Check each line of the entries for "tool" and report the ones that have it.
►
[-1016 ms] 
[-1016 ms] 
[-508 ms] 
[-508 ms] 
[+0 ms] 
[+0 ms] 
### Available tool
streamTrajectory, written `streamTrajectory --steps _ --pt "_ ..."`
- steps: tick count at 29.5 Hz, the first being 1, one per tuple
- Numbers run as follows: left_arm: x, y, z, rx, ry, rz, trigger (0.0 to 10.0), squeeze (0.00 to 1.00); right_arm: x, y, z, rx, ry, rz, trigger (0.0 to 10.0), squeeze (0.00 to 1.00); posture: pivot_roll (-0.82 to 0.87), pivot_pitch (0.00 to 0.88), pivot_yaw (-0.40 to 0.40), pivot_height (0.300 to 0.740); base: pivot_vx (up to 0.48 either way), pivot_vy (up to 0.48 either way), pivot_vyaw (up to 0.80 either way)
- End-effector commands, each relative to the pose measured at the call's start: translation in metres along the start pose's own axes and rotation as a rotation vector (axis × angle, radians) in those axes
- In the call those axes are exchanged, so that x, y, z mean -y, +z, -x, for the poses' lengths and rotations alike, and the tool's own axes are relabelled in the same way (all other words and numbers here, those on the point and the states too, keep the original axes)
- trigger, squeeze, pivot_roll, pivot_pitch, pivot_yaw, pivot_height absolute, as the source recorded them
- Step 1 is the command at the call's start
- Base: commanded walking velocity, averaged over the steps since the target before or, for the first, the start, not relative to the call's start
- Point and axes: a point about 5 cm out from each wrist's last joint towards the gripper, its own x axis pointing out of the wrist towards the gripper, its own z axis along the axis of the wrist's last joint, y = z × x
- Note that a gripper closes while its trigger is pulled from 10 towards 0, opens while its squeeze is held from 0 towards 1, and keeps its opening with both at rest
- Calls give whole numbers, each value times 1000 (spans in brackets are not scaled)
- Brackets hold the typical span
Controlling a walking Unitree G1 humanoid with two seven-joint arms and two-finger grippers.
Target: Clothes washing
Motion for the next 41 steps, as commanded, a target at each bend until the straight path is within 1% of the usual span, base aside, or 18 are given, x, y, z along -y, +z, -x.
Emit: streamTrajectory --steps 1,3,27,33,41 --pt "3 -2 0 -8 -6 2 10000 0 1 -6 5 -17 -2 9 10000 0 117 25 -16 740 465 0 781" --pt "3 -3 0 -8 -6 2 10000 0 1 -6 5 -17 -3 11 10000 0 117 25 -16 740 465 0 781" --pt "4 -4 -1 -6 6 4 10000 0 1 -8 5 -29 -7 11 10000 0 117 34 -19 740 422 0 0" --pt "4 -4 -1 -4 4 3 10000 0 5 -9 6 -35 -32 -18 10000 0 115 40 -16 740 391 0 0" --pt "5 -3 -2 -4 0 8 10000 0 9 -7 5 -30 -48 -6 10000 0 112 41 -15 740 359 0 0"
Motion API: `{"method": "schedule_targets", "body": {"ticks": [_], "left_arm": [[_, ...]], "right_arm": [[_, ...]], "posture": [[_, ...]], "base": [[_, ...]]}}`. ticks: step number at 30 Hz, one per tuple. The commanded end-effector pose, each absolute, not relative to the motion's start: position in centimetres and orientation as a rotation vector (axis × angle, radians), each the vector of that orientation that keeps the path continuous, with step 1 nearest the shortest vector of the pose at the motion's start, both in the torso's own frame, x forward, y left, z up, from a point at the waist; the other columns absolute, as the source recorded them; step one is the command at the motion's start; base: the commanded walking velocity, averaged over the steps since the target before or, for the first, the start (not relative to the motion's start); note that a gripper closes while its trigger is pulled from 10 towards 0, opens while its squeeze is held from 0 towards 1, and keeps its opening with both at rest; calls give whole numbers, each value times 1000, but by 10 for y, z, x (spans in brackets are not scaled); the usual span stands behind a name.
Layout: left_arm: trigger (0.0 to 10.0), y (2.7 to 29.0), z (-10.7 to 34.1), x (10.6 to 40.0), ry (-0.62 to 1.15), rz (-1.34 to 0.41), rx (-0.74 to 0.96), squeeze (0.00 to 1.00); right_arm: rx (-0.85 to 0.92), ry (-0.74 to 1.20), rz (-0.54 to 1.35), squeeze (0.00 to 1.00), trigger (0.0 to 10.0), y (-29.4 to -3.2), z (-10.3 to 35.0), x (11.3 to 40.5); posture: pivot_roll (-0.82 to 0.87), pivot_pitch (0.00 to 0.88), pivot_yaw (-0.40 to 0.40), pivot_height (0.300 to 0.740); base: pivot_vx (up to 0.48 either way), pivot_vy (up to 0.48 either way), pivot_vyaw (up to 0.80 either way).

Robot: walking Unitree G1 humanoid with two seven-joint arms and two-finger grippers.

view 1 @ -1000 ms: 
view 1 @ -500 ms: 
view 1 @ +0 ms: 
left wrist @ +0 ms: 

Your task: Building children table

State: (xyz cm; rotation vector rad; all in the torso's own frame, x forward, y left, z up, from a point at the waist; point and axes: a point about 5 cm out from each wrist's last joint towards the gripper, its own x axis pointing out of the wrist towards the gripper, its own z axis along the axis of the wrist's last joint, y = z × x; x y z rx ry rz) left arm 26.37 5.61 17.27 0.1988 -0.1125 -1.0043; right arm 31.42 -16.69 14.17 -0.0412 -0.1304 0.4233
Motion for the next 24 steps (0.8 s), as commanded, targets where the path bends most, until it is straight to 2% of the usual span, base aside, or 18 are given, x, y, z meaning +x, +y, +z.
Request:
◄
EXPECTED OUTPUT:
### Available tool
- In the call those axes are exchanged, so that x, y, z mean -y, +z, -x, for the poses' lengths and rotations alike, and the tool's own axes are relabelled in the same way (all other words and numbers here, those on the point and the states too, keep the original axes)

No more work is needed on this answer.